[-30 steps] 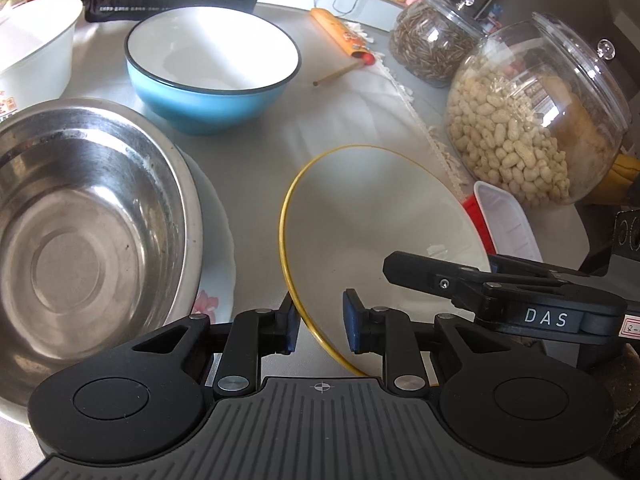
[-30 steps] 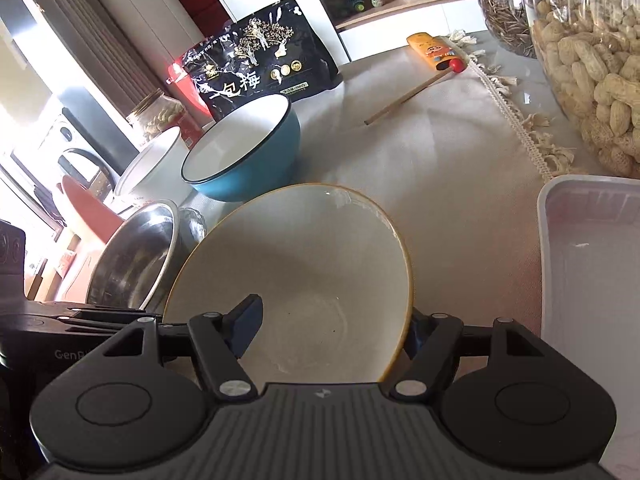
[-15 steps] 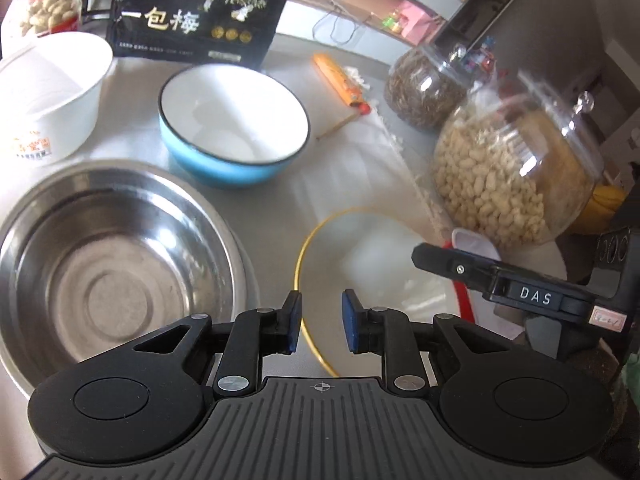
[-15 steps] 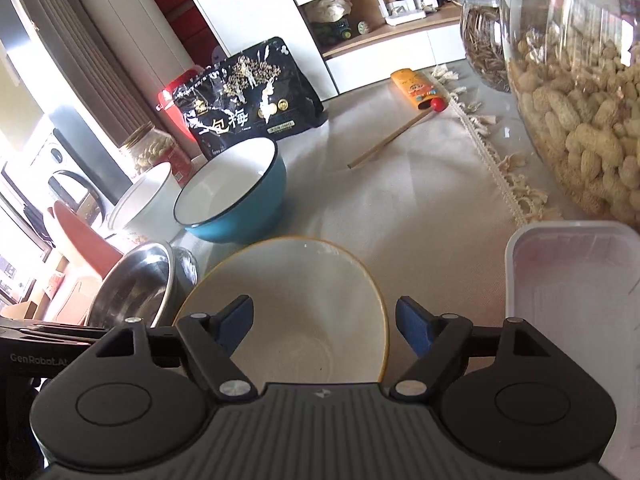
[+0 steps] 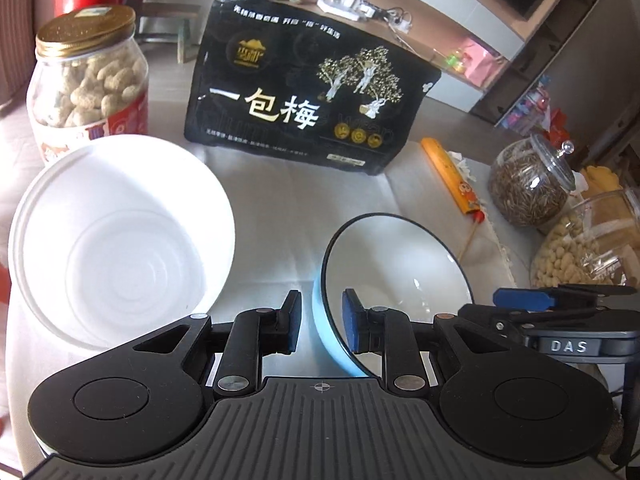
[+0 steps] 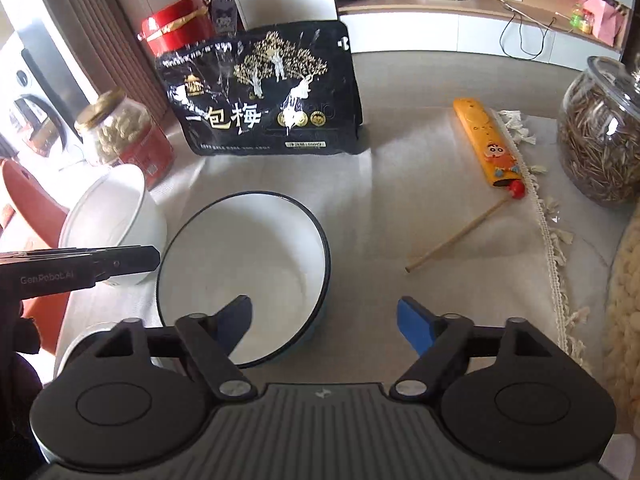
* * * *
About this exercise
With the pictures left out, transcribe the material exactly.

Response to the task
[-30 steps] 
[-30 steps] 
[-15 steps] 
[-15 steps] 
[+0 steps] 
[+0 steps] 

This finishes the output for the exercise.